What goes into a portfolio optimiser?

Inputs:

- Expected return for each equity
- Volatility (risk) for each equity
- Covariance matrix
- Portfolio target return

Output:

- Portfolio weights for each equity that minimise risk for target return

These relationships are found through a technique called optimisation which is an iterative process.

**5. Covariance Matrix**

What is the covariance matrix?

- The covariance is the correlation (similarity) between different objects
- Covariance measures the degree to which two variables are linearly associated
- Correlation is a scaled version of covariance that takes on values in [−1,1] with a correlation of ±1 indicating perfect linear association and 0 indicating no linear relationship.

Let’s take a look at covariance in the context of three different example stocks:

- Correlation = Covariance
- A high positive correlation means the two stocks move together (e.g. Apple and Intel or Z and Y)
- A low negative correlation means the two stocks move opposite to one another (e.g.

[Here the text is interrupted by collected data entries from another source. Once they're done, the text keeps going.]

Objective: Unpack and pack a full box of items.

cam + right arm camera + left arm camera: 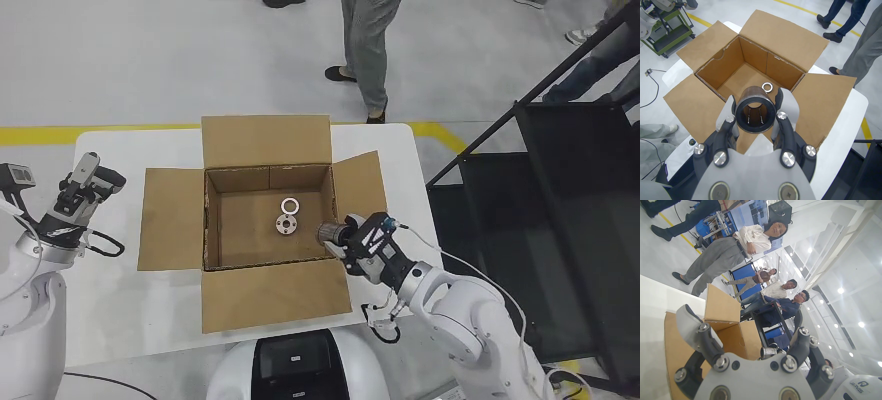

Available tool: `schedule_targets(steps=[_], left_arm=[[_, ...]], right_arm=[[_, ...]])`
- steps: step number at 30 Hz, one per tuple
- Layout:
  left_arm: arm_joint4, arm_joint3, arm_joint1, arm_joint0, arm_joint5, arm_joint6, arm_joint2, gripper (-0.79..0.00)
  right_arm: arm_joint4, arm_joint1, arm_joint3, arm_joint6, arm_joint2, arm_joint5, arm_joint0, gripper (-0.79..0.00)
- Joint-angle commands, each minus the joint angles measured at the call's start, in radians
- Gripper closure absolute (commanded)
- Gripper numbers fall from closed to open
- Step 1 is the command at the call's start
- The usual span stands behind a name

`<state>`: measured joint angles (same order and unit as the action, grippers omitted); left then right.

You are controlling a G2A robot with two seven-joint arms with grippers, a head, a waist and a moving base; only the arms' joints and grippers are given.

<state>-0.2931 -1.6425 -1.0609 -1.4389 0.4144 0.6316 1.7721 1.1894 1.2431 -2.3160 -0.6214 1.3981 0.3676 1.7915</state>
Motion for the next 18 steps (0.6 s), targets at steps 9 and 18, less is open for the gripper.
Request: schedule_targets(steps=[9, 18], left_arm=[[0.000, 0.000, 0.000, 0.000, 0.000, 0.000, 0.000, -0.785], [0.000, 0.000, 0.000, 0.000, 0.000, 0.000, 0.000, -0.785]], right_arm=[[-0.028, -0.023, -0.034, 0.073, 0.165, 0.102, 0.191, 0.000], [-0.089, -0.038, -0.025, 0.137, 0.335, 0.198, 0.351, 0.000]])
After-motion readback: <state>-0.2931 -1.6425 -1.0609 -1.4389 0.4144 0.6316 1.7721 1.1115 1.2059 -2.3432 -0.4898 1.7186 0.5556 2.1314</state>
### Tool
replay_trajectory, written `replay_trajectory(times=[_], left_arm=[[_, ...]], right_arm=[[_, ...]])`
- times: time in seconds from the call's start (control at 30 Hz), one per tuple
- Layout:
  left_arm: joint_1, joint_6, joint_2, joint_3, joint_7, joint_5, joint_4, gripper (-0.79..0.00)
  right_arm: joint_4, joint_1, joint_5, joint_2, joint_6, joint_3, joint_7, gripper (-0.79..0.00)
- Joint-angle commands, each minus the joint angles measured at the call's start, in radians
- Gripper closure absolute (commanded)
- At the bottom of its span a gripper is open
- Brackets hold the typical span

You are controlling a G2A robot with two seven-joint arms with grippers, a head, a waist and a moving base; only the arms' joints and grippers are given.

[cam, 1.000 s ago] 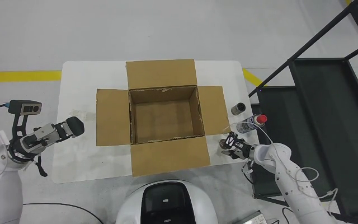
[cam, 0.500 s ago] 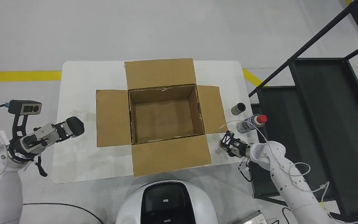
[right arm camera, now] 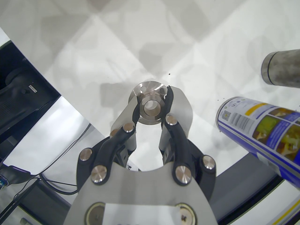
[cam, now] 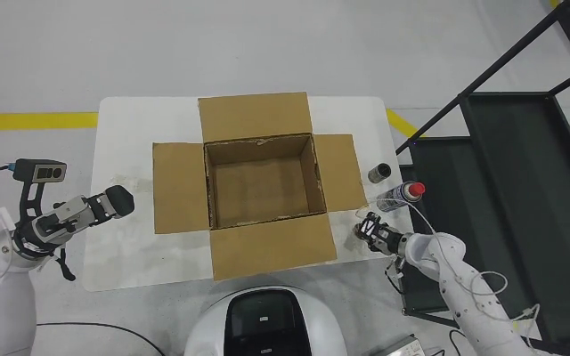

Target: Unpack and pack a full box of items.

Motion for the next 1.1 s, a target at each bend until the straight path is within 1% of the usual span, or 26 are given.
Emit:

Tesla and General Motors or X and Z/Y)
- Stock Y and Stock Z move closely together and are closely correlated
- Correlation between Stocks Y and Z = 0.9
- Stock X shows the same return of 10% over a given time period but moves in an opposite direction to Stocks Y and Z
- Correlation between X and Y = -0.9
- Correlation between X and Z = -0.7

The purpose of portfolio optimisation is to combine all three stocks to reduce volatility but give the same return of 10%.

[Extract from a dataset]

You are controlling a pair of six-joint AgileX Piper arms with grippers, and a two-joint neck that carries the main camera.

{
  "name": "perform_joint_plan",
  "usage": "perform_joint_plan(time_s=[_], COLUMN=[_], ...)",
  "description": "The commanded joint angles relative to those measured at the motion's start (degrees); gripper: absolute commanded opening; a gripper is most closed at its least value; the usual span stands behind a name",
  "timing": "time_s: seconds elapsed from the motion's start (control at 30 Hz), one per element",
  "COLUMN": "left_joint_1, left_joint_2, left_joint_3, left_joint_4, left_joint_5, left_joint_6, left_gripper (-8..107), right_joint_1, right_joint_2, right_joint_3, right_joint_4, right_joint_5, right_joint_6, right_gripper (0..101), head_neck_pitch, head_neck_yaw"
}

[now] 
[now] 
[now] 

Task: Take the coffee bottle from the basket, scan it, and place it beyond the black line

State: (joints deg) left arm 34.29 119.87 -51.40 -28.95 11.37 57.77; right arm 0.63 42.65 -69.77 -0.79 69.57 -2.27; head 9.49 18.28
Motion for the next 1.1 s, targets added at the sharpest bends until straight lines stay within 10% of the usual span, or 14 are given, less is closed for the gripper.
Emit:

For example, the optimum weights for a portfolio containing Stocks X, Y and Z with a target return of 10% could be:

- X = 50%
- Y = 25%
- Z = 25%

Now the portfolio is diversified because Stocks Y & Z are anti-correlated to Stock X. As we can see below, we have smoother less volatile performance:

**6. Efficient Frontier**

For each target return there is a unique portfolio – that is the minimum risk portfolio for that amount of return.

The line represents an infinite number of different portfolios with each one giving a different target return.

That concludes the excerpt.